Aim of the task: Among the records below, how many lines contain "striped"? State the number and nothing more.

** Data for the task follows **

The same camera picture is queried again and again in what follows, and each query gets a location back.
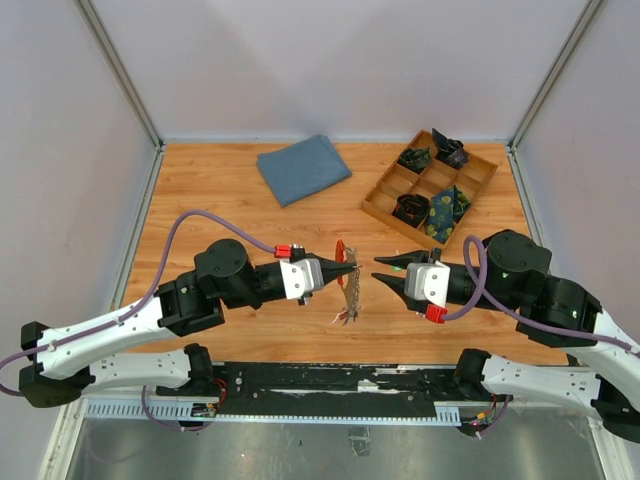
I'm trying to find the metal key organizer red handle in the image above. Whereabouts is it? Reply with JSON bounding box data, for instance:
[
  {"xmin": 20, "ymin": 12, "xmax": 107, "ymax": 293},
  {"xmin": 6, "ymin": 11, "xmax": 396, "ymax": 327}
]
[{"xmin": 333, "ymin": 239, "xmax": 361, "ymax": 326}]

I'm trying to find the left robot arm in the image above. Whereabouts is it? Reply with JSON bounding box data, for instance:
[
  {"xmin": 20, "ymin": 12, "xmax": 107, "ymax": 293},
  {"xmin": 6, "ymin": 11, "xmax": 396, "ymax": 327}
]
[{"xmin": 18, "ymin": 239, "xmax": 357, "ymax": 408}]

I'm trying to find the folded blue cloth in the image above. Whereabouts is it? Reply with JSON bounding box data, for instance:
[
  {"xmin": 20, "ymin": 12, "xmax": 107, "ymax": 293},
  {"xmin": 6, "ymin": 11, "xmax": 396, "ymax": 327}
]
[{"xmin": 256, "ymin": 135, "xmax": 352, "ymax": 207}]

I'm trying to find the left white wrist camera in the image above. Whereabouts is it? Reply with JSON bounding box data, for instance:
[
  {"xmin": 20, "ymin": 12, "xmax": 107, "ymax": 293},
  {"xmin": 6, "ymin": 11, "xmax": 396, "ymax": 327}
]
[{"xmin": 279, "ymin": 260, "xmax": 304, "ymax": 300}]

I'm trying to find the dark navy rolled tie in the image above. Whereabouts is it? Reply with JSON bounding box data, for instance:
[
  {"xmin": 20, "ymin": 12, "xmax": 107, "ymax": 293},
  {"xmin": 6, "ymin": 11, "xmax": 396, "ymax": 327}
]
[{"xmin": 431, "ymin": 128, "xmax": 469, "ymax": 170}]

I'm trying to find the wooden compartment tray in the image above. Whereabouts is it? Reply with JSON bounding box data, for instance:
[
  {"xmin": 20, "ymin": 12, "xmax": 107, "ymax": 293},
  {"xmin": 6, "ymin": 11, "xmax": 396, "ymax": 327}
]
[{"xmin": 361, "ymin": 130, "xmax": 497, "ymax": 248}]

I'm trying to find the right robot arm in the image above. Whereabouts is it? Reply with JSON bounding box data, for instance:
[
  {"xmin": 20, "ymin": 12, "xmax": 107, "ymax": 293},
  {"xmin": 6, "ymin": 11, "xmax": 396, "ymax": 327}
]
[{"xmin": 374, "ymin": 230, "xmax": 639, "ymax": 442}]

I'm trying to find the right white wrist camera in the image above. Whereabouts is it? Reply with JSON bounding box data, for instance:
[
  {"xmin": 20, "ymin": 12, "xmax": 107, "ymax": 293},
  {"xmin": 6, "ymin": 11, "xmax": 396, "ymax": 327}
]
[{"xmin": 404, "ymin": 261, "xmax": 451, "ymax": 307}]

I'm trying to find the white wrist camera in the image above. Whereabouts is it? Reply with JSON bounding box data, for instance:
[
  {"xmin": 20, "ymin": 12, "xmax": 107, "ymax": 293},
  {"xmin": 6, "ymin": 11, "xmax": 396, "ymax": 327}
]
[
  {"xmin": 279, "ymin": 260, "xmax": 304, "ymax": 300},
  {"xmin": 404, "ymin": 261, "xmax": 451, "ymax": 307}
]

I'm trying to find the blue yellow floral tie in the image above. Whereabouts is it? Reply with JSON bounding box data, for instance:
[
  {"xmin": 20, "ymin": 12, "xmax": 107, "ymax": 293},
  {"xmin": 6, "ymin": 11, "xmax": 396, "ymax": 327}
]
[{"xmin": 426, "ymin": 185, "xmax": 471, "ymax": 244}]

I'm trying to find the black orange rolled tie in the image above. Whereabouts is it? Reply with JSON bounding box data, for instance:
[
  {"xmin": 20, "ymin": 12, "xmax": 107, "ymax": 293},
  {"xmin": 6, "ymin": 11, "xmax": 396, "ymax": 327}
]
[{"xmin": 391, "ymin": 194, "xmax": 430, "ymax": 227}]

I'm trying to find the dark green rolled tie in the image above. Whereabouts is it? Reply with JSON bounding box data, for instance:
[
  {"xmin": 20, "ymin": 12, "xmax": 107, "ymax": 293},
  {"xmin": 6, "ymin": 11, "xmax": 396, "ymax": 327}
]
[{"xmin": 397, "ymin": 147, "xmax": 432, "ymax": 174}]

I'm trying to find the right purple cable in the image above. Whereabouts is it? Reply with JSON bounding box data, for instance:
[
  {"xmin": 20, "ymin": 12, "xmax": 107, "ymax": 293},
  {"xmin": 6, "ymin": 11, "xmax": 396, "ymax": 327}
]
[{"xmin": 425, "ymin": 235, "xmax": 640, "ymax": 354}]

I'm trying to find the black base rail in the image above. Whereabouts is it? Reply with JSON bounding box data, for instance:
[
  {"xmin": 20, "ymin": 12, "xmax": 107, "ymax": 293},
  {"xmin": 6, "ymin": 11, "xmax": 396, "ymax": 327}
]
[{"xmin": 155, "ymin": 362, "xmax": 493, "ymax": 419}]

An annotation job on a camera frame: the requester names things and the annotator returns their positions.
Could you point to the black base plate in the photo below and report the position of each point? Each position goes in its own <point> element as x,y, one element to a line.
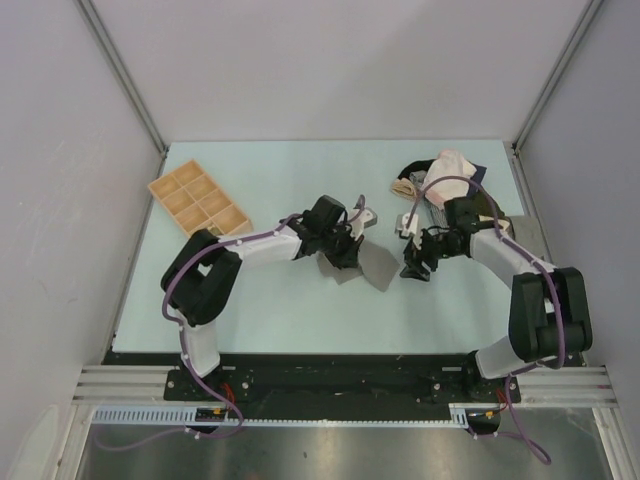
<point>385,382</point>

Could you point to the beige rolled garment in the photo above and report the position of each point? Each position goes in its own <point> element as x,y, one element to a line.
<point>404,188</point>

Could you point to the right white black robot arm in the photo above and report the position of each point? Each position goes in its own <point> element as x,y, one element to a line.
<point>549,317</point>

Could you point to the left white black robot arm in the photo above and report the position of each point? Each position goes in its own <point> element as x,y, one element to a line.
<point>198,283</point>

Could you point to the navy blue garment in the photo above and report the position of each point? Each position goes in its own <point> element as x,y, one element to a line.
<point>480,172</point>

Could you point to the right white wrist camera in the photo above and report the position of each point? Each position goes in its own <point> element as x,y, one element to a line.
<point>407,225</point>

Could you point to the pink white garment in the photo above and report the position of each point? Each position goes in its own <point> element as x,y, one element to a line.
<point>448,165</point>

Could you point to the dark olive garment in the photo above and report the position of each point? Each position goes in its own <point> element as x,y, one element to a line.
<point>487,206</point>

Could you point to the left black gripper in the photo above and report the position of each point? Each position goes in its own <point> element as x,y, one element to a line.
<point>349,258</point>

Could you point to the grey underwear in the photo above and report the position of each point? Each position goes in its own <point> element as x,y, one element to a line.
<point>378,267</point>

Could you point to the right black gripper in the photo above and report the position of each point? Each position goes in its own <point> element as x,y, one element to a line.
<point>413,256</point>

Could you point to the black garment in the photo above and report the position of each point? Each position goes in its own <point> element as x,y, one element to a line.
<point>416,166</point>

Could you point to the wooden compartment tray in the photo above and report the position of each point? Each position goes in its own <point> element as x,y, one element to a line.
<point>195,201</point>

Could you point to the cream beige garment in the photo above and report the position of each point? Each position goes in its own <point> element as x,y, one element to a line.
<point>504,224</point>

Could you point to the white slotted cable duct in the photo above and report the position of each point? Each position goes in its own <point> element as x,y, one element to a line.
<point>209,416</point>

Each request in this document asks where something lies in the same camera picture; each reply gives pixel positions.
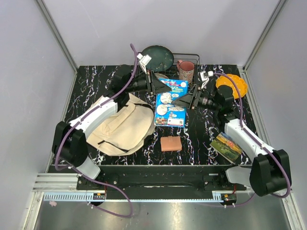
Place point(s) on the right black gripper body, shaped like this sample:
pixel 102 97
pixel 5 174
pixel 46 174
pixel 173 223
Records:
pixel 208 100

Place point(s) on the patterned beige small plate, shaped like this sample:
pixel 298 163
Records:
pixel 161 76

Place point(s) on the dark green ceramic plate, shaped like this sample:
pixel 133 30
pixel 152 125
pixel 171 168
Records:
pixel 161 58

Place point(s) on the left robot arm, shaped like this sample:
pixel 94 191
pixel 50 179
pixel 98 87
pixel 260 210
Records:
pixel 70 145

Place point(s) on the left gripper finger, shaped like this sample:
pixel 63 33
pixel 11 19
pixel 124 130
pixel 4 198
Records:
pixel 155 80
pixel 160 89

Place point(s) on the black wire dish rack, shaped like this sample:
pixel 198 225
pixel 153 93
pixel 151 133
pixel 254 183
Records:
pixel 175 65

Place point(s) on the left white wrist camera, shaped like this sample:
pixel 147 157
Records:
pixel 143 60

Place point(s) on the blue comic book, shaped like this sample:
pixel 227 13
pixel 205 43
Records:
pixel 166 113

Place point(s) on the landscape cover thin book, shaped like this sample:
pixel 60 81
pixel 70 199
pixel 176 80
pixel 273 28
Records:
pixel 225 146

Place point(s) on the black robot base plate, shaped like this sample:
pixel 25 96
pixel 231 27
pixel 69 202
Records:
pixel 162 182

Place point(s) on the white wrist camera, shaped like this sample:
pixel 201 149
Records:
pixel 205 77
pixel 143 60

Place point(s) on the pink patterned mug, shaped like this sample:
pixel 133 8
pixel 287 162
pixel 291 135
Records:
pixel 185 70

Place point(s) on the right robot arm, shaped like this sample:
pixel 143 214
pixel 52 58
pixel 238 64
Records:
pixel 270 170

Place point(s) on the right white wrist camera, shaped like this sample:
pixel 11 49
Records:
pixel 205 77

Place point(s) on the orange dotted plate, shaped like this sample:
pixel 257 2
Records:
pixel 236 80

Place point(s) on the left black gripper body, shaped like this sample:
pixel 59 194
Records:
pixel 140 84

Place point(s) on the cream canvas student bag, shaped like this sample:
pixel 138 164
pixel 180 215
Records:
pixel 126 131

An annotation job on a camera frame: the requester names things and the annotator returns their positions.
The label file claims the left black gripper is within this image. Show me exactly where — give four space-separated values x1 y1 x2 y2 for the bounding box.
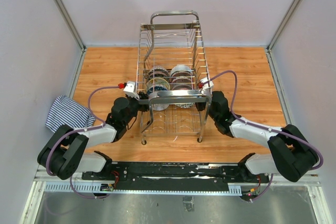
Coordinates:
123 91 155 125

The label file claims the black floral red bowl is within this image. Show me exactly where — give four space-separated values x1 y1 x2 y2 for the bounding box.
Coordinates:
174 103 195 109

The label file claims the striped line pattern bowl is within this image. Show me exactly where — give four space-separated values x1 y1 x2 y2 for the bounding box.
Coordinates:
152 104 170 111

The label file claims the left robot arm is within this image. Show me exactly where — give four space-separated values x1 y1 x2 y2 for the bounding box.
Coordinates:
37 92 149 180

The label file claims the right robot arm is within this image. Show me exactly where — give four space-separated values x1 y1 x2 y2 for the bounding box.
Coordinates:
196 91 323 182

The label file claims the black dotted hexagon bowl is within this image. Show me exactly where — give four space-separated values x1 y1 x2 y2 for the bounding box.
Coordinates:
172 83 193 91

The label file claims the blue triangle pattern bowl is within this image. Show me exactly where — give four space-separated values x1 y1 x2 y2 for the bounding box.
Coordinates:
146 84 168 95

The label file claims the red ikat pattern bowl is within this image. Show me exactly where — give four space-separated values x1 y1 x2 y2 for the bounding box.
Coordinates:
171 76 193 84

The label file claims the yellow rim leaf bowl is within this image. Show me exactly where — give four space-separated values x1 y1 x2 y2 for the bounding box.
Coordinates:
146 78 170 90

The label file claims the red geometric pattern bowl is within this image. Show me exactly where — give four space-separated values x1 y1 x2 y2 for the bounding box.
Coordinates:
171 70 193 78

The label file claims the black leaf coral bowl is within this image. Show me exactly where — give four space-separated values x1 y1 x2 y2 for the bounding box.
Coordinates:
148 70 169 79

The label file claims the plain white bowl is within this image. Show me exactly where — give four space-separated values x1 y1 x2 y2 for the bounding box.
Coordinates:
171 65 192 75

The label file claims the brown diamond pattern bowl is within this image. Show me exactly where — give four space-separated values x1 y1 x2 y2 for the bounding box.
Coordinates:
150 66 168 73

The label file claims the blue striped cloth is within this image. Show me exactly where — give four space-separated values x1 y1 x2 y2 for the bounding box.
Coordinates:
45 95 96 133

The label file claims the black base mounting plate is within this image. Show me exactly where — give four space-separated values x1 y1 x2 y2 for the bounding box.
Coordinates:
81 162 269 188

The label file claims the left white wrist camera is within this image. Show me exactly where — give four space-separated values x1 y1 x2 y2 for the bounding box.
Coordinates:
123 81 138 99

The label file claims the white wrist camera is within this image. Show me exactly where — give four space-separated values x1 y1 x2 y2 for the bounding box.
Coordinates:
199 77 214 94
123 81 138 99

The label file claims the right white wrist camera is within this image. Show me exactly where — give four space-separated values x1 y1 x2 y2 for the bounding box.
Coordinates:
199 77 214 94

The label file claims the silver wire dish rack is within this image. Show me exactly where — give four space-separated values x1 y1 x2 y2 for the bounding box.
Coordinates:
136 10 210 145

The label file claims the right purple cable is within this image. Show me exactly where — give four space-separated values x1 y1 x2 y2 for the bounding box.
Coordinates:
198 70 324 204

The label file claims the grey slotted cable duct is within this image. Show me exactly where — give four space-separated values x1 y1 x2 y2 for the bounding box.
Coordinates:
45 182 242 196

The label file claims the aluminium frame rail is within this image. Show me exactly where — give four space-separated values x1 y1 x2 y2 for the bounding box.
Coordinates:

** End of Data for the task **

Expected answer: 2